On Sunday 15th August George Thomas will depart Auckland Airport, bound for Poznan, Poland. He will be traveling 34 hours (67 hour round trip!) via Los Angeles, Frankfurt and Bangkok to represent New Zealand in the ICF Canoe Sprint World Championships www.kayak2010.com. George will be taking part in the V1 Para-canoeing event. The first time this event has been included into the Canoe world championships.
In 2005, 2 days before the Waka Ama Sprint Nationals, George was on his way home from training when his car was hit by a drunk driver. George was lucky to escape the accident alive and his permanent injuries have been debilitating. As a result of the accident his legs were broken in over 200 places, his ankles had to be permanently fused, his pelvis plated and screwed and his legs have $25,000 worth of metal holding them together. He went through much pain but never gave up the sport of Waka Ama that he loves and is deeply passionate about.
In March 2006, (only a year after his accident) George won the first Adaptive (Para) V1 500m race at the International Va’a Federation World Sprint Championships, held here in New Zealand (Lake Karapiro) and then defended that title 2 years later in Sacramento.
Earlier this year George competed at the IVF World Championships in the Para (adaptive) V1 500m event and again won the gold medal.

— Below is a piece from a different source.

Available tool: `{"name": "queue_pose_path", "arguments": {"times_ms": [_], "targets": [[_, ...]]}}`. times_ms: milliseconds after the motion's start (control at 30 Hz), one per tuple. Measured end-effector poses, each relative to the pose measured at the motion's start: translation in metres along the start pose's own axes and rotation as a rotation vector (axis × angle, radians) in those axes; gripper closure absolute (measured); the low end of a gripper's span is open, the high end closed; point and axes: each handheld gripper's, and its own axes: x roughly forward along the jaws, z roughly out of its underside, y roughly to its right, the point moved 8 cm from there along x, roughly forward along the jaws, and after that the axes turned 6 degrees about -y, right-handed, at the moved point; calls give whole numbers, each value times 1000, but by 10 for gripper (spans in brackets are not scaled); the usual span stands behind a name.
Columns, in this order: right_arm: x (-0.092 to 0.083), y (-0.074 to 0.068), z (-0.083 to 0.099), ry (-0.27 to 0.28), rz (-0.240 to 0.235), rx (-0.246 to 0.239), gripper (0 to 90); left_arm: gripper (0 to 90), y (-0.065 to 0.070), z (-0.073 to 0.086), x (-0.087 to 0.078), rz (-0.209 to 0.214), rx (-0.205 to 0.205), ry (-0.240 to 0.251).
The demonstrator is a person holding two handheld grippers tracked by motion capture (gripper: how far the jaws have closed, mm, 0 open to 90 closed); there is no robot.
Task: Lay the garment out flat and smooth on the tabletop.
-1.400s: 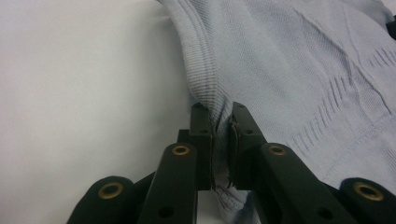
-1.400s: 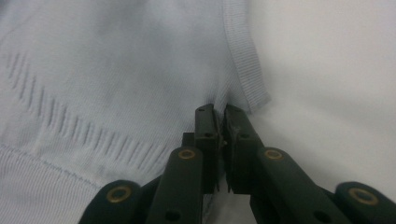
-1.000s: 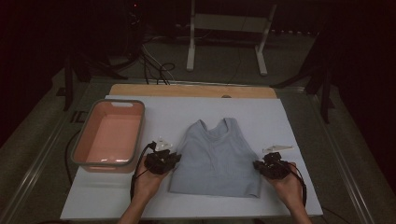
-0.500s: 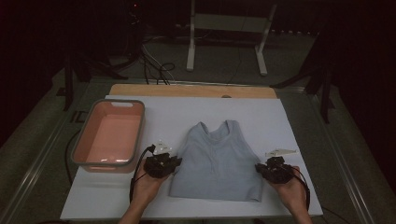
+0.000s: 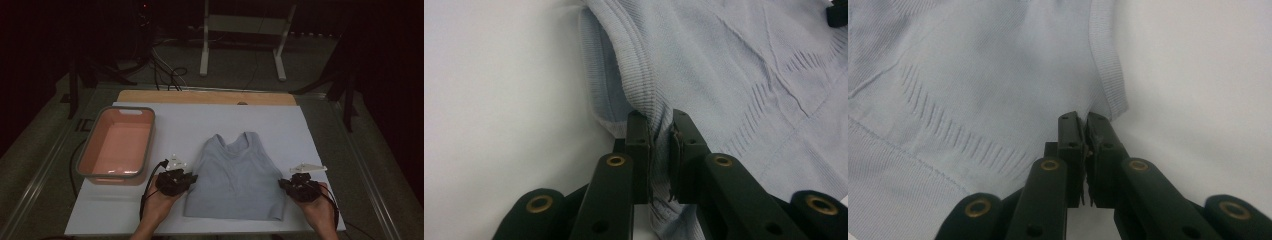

George is also an accomplished coach and has coached many junior teams from Rotorua and surrounding regions to National Secondary School title championships, National club championships and gold medals at World Sprint Championships.
All of George’s family are heavily involved in Waka Ama, his son (Tyrin) is the National open mens’ champion and his daughter (Dale) recently competed in Tahiti against some of the best paddlers Tahiti has to offer.
Over the past 2 years the International Va’a Federation and the International Canoe Federation have been working closely together to try to include V1 into the Para-canoe programme. The V1 (‘V’ short for Va’a – the Tahitian term for single person Waka Ama or Outrigger canoe) is a Polynesian watercraft that is 1000’s of years old. It has an ama or outrigger attached to the left hand side of the hull , making the vessel very stable and the ideal craft for adaptive or Paralympic paddlers.
There are many countries who now compete in Waka Ama on the world stage and Paralympic numbers are growing too, Italy, Hawaii, England, Canada, California, Australia all have sent paddlers to compete in Para (adaptive ) races since 2004.
Nga Kaihoe o Aotearoa fully support George in his journey. We would love to be able to send someone with him on this epic trip from Rotorua to Poland however the cost (around $5000) prevents us from being able to send anyone with him this time.
The New Zealand Canoe Federation and the International Canoe Federation have been very supportive and the NZ Waka Ama community are appreciative of the efforts they have gone to, to assist George to get to Poland.